_GOAL OF THE EXERCISE_
Within the material below, how many lines carry the word "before"? State only the number.

══ ENTRIES SHOWN ══

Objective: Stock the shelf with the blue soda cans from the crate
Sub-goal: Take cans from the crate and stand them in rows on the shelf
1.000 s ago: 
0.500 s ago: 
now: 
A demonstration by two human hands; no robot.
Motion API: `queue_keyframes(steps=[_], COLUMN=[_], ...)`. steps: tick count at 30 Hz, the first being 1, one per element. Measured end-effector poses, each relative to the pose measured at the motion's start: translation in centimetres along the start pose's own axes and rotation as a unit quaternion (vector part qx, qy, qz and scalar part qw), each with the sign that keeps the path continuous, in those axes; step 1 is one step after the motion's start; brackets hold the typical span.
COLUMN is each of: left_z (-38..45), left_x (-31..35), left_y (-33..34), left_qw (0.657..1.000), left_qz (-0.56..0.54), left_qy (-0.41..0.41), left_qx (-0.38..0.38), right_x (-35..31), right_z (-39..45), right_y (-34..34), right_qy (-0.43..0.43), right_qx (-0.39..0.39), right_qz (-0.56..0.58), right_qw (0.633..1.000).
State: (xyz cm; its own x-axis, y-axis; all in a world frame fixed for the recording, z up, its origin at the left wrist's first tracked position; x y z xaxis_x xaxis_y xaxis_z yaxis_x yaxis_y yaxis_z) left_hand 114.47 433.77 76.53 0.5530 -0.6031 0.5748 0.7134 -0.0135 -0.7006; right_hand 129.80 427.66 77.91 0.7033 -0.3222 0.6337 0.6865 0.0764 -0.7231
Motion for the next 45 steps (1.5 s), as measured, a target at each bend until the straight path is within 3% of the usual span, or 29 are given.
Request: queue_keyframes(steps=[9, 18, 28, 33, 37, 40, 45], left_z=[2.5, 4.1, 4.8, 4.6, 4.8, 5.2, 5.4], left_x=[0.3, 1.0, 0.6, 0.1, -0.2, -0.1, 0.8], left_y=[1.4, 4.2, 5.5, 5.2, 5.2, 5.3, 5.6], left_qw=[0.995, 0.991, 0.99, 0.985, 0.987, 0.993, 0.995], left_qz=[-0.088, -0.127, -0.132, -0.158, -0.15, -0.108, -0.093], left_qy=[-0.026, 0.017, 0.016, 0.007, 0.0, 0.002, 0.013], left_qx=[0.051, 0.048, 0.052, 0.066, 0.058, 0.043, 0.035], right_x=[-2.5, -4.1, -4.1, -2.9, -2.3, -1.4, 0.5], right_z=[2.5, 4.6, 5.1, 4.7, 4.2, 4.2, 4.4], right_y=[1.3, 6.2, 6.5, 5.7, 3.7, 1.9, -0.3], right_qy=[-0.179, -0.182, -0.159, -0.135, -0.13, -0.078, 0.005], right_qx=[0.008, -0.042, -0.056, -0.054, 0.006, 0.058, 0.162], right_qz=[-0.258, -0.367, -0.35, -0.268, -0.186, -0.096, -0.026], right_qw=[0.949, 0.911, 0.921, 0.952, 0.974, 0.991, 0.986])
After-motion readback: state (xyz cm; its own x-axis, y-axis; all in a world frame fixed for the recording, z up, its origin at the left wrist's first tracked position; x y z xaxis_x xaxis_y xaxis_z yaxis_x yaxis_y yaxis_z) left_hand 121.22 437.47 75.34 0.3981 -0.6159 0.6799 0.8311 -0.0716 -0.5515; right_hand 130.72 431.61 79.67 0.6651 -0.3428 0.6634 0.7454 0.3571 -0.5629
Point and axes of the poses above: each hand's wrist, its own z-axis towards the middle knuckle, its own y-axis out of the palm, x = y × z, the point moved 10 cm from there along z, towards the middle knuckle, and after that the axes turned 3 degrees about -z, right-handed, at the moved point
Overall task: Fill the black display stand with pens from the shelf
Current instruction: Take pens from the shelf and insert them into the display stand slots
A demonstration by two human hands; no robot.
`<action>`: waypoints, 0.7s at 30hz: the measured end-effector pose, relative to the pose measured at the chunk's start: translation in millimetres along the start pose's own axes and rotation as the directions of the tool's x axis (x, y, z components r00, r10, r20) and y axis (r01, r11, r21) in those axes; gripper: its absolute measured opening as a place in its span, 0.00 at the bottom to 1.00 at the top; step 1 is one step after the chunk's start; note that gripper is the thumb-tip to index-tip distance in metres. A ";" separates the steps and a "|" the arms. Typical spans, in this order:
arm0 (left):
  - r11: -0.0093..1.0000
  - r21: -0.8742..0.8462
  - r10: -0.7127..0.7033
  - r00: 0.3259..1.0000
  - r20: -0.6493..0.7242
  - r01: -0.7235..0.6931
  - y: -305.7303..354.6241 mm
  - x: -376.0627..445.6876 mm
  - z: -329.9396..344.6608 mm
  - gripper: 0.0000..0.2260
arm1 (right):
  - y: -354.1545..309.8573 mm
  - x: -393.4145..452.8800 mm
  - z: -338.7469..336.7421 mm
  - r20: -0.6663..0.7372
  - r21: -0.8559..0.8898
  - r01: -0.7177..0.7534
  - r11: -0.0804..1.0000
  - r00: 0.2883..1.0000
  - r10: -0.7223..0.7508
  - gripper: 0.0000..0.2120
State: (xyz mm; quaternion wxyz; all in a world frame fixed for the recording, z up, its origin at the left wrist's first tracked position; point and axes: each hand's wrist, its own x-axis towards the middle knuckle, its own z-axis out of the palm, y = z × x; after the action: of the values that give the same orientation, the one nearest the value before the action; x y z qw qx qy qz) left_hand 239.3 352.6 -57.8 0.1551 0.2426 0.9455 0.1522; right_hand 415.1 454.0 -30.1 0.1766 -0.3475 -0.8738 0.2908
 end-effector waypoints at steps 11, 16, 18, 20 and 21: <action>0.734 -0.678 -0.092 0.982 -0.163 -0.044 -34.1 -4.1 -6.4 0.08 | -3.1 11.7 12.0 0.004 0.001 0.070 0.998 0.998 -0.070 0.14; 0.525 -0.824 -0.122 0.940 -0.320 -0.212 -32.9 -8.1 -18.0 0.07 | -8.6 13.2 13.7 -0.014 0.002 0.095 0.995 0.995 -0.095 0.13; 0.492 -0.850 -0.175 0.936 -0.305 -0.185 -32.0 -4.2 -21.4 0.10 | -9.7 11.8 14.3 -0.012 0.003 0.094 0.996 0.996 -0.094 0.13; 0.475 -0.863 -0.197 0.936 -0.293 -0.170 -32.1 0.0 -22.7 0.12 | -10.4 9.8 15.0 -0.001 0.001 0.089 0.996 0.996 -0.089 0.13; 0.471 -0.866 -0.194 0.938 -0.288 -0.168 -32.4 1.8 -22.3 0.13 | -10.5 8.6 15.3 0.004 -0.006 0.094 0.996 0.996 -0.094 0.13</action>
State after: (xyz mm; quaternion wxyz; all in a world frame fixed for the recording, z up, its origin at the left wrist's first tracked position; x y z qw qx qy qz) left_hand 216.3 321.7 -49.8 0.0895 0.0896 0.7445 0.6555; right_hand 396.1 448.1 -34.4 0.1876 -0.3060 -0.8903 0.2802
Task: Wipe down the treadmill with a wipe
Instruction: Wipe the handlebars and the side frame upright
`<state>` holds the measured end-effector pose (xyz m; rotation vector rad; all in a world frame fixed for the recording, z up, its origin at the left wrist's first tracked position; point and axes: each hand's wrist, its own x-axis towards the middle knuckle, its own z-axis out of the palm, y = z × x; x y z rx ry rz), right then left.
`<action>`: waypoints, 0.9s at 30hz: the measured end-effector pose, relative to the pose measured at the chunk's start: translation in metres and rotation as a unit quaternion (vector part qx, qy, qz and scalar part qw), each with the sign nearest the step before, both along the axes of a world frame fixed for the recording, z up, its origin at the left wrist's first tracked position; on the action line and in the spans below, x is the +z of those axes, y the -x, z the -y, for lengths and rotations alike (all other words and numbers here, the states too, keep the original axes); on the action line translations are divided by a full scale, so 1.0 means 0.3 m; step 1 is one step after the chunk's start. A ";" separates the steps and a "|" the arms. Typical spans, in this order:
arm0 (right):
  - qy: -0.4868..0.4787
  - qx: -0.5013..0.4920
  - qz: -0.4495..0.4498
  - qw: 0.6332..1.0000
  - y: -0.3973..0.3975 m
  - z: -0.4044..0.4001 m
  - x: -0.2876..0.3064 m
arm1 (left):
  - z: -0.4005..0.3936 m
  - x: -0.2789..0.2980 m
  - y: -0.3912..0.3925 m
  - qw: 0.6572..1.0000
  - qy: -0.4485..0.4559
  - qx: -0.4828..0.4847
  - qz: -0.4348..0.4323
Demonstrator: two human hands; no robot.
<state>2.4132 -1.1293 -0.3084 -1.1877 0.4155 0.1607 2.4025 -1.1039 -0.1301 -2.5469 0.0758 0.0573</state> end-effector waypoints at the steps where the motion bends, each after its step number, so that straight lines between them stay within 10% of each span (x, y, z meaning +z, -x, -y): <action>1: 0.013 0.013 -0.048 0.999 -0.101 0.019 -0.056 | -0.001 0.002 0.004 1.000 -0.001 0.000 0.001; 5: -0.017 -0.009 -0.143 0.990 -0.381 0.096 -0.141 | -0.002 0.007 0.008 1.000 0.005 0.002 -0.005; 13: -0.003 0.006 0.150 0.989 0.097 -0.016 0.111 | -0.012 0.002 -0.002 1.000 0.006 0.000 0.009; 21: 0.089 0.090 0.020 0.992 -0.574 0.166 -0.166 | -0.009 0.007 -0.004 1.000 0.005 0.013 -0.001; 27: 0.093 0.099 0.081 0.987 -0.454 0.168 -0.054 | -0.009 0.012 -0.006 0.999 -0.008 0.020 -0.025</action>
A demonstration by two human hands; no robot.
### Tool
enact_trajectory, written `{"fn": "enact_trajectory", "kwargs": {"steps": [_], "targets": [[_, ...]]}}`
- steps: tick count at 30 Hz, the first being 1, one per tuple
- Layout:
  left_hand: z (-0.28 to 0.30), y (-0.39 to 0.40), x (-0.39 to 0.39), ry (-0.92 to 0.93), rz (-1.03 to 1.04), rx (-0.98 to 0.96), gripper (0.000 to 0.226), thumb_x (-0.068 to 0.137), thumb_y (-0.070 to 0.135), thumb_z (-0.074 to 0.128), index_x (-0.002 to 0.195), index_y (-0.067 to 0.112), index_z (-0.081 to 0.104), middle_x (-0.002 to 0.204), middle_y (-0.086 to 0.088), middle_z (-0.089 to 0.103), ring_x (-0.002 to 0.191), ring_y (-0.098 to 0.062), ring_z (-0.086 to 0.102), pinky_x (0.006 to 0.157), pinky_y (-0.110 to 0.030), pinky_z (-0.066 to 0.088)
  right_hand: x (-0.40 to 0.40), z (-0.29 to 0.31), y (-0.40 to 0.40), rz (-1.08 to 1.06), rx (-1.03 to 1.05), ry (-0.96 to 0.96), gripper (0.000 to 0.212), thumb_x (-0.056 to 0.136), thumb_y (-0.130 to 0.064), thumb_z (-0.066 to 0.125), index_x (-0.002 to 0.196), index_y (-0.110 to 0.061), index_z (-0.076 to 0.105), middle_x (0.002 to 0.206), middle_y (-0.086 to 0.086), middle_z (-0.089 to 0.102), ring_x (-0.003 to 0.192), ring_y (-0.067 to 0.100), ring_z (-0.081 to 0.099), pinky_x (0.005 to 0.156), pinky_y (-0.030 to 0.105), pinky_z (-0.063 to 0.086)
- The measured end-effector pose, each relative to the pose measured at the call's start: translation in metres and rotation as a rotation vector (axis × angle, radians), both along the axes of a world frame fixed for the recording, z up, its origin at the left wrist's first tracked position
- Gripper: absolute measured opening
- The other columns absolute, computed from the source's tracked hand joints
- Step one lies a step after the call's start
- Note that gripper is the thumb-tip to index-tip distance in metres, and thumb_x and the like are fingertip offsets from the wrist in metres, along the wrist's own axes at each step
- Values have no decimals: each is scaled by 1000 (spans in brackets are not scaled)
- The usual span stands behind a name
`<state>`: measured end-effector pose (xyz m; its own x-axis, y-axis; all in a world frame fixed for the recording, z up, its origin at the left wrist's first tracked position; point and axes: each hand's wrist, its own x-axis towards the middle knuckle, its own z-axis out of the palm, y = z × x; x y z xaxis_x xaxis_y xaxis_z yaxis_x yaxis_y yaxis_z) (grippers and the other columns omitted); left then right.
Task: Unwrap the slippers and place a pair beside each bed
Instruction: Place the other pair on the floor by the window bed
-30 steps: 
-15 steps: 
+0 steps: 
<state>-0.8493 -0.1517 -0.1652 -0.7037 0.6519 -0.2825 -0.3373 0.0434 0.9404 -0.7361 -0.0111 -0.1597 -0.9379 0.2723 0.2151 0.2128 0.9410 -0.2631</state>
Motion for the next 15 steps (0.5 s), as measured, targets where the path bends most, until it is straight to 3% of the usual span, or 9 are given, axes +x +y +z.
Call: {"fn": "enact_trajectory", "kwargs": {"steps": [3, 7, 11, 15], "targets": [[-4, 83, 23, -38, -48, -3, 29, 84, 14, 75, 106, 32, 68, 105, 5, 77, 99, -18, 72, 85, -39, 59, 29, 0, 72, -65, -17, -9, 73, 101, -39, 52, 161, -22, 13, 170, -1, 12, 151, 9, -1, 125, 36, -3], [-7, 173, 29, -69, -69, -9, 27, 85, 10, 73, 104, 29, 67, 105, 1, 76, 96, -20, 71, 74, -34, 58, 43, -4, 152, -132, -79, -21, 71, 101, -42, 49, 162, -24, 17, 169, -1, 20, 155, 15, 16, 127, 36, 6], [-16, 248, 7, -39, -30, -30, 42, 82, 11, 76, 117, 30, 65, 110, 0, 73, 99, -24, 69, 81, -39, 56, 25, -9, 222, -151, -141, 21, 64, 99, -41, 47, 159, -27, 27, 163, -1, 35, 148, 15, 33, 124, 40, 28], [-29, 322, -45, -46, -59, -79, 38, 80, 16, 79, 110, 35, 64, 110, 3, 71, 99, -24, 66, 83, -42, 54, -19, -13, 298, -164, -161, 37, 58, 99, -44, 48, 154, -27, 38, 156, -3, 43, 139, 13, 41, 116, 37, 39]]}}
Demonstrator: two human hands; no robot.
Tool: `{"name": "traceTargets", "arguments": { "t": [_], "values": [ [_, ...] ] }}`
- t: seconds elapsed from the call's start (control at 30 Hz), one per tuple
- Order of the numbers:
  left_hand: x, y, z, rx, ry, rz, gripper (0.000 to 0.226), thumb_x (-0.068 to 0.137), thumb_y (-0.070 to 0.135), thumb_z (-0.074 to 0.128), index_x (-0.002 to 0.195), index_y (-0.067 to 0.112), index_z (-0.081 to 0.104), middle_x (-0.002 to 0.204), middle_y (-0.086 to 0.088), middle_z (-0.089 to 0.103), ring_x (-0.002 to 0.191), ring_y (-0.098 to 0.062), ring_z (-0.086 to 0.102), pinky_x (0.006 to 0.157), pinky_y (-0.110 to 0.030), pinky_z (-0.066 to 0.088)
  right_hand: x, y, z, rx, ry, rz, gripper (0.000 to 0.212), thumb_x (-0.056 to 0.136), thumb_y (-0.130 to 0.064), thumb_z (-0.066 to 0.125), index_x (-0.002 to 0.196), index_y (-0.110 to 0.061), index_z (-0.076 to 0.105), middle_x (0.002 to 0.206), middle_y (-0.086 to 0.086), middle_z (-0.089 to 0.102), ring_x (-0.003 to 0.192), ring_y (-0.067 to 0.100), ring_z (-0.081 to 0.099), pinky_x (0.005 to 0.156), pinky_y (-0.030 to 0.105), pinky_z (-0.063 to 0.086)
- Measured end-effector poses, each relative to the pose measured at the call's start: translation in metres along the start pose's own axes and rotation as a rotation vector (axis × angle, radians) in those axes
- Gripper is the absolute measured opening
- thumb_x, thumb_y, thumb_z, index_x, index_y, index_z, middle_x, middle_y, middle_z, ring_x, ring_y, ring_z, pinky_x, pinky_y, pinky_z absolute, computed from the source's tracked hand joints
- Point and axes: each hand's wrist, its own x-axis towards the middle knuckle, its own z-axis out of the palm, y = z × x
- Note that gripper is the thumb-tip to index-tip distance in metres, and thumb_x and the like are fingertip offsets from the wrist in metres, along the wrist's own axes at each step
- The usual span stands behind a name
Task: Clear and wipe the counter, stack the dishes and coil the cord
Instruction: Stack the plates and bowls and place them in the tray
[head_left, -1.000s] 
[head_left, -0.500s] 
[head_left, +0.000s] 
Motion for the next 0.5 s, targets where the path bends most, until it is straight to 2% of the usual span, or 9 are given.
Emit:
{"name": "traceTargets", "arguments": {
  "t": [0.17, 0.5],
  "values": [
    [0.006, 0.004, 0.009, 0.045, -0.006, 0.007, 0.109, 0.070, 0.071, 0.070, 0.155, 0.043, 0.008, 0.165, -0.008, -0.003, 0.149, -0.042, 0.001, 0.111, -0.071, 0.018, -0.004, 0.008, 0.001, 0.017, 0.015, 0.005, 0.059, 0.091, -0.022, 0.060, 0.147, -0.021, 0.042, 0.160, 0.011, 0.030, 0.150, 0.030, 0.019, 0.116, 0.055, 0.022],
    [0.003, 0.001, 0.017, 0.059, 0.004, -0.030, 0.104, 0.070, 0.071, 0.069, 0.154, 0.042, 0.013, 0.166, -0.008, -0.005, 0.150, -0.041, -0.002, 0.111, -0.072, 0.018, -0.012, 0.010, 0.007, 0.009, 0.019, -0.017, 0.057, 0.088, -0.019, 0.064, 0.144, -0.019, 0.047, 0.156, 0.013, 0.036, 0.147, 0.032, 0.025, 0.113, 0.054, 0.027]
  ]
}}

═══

_ANSWER_
2